Work request
Please repeat the lines below exactly. Begin with the line containing "Where can the black right gripper right" and go on through the line containing "Where can the orange".

Provided records
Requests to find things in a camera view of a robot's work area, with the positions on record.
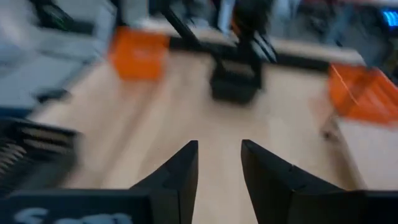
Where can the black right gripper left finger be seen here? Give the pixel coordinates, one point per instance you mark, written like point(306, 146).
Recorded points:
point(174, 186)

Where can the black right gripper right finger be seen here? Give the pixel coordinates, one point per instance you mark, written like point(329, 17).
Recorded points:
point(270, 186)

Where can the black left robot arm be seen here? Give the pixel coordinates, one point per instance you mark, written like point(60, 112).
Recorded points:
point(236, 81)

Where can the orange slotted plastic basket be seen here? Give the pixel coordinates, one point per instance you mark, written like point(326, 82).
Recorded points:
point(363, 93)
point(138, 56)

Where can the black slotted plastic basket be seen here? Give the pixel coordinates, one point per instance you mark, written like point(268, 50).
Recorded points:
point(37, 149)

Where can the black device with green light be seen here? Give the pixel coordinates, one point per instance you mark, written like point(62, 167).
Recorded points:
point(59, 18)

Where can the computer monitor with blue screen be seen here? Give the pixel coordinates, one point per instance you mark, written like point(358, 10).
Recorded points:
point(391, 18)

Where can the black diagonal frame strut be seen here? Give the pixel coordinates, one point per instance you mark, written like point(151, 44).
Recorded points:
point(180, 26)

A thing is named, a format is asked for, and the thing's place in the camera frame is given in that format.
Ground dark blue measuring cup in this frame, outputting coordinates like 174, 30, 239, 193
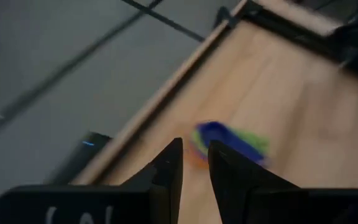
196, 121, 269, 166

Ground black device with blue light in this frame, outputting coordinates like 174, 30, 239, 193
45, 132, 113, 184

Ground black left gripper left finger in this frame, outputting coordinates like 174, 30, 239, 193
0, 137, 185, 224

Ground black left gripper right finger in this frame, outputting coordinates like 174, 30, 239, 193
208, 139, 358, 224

---

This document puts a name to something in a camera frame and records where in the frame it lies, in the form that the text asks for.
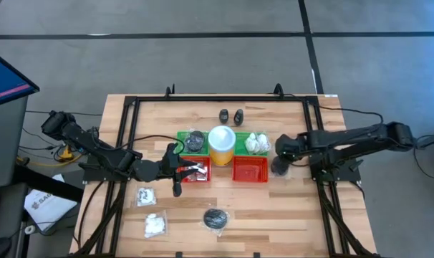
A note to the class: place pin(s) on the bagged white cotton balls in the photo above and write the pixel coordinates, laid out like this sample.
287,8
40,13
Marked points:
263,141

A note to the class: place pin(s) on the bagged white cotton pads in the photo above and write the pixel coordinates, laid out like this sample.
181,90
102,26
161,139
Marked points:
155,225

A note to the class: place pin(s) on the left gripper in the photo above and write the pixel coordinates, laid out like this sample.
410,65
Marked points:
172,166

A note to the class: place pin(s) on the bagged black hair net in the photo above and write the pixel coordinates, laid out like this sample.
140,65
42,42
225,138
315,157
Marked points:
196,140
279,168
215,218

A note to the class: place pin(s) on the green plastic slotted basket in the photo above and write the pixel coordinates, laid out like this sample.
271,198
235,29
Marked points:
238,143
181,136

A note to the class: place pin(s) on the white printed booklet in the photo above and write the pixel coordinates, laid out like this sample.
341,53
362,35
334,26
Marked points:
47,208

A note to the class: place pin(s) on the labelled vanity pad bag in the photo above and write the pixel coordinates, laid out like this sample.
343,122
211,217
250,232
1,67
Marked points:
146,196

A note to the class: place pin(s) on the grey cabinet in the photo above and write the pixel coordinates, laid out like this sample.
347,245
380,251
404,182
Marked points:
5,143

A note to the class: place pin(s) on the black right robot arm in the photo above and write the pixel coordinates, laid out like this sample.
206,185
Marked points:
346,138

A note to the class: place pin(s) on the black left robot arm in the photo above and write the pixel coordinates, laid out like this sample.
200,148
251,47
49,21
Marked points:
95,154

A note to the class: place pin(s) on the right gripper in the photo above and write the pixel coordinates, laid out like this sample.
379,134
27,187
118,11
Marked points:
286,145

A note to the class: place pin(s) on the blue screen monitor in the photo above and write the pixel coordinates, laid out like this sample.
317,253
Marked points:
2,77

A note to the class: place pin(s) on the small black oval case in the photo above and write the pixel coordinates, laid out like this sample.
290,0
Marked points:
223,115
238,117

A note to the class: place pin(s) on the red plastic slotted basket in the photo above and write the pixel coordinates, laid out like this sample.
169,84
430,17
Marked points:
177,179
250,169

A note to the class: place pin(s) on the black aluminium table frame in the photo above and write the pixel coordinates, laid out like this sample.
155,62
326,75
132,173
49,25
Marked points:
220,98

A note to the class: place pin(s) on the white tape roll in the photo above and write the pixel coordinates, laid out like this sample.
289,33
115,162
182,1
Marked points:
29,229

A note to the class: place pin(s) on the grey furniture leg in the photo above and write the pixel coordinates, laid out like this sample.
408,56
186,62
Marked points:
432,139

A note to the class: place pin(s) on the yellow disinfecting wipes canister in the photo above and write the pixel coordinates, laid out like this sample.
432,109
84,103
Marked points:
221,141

Response box
Where can the black right gripper right finger be seen here? Give the pixel coordinates, one point per instance you mark, written like point(329, 17).
Recorded points:
point(270, 186)

Where can the black left robot arm be seen here? Give the pixel coordinates, one point per instance you mark, written like point(60, 112).
Recorded points:
point(236, 81)

Where can the orange slotted plastic basket be seen here? Give the pixel coordinates, one point per instance you mark, written like point(326, 82).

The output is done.